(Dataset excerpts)
------------

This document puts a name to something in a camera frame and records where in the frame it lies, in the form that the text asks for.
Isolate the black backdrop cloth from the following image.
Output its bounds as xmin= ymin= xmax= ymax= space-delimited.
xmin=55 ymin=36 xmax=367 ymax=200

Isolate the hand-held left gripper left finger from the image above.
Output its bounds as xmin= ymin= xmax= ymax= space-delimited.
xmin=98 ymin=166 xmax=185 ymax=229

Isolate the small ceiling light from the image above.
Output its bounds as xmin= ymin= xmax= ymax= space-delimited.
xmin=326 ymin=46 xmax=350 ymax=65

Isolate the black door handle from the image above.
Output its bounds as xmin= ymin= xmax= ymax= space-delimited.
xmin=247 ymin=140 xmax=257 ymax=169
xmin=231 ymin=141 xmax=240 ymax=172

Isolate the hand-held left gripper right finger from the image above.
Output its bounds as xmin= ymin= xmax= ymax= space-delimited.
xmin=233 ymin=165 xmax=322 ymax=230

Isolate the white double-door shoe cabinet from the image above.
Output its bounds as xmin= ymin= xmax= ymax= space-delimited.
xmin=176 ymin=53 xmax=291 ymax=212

------------

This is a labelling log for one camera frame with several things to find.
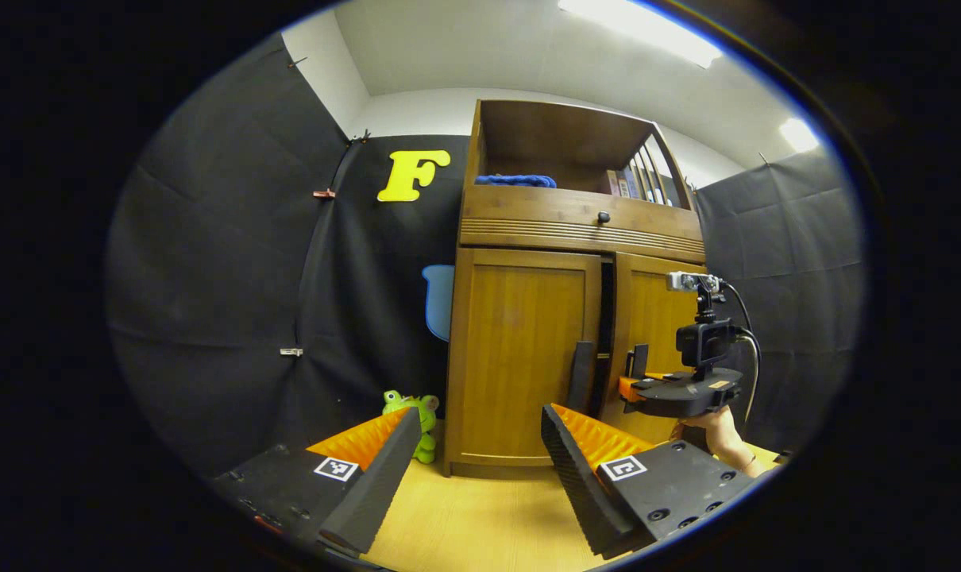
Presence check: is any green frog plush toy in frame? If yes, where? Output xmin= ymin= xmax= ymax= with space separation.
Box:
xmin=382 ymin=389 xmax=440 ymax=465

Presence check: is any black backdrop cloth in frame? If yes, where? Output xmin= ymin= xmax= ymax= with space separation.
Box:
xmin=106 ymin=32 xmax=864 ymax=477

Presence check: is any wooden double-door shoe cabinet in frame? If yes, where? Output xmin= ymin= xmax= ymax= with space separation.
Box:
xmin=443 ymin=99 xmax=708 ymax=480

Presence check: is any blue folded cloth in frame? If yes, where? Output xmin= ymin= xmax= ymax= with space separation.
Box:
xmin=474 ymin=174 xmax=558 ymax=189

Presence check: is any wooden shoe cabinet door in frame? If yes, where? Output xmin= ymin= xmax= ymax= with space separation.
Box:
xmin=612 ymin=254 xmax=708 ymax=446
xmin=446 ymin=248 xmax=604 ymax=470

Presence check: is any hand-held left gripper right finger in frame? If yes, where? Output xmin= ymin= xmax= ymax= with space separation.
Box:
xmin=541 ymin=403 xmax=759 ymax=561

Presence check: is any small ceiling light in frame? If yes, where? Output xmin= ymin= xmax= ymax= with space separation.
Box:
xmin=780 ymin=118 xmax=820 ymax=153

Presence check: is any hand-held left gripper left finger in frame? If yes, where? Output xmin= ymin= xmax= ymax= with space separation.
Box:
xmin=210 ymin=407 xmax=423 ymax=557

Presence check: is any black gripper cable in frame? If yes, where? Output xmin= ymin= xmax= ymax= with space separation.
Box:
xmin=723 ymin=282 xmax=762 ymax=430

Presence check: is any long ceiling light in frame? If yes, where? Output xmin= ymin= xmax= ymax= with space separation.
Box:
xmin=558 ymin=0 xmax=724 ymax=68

------------

### [Directions]
Can you repeat, word for word, every line above from the one containing "This document puts" down to the one containing "Isolate the small", including both?

### [Answer section]
This document puts a name to something in a camera frame and records where in the frame it lies, in the form that the text asks for.
Isolate the black backdrop cloth from the following image.
Output its bounds as xmin= ymin= xmax= ymax= space-delimited.
xmin=55 ymin=36 xmax=367 ymax=200

Isolate the hand-held left gripper left finger from the image above.
Output its bounds as xmin= ymin= xmax= ymax= space-delimited.
xmin=98 ymin=166 xmax=185 ymax=229

Isolate the small ceiling light from the image above.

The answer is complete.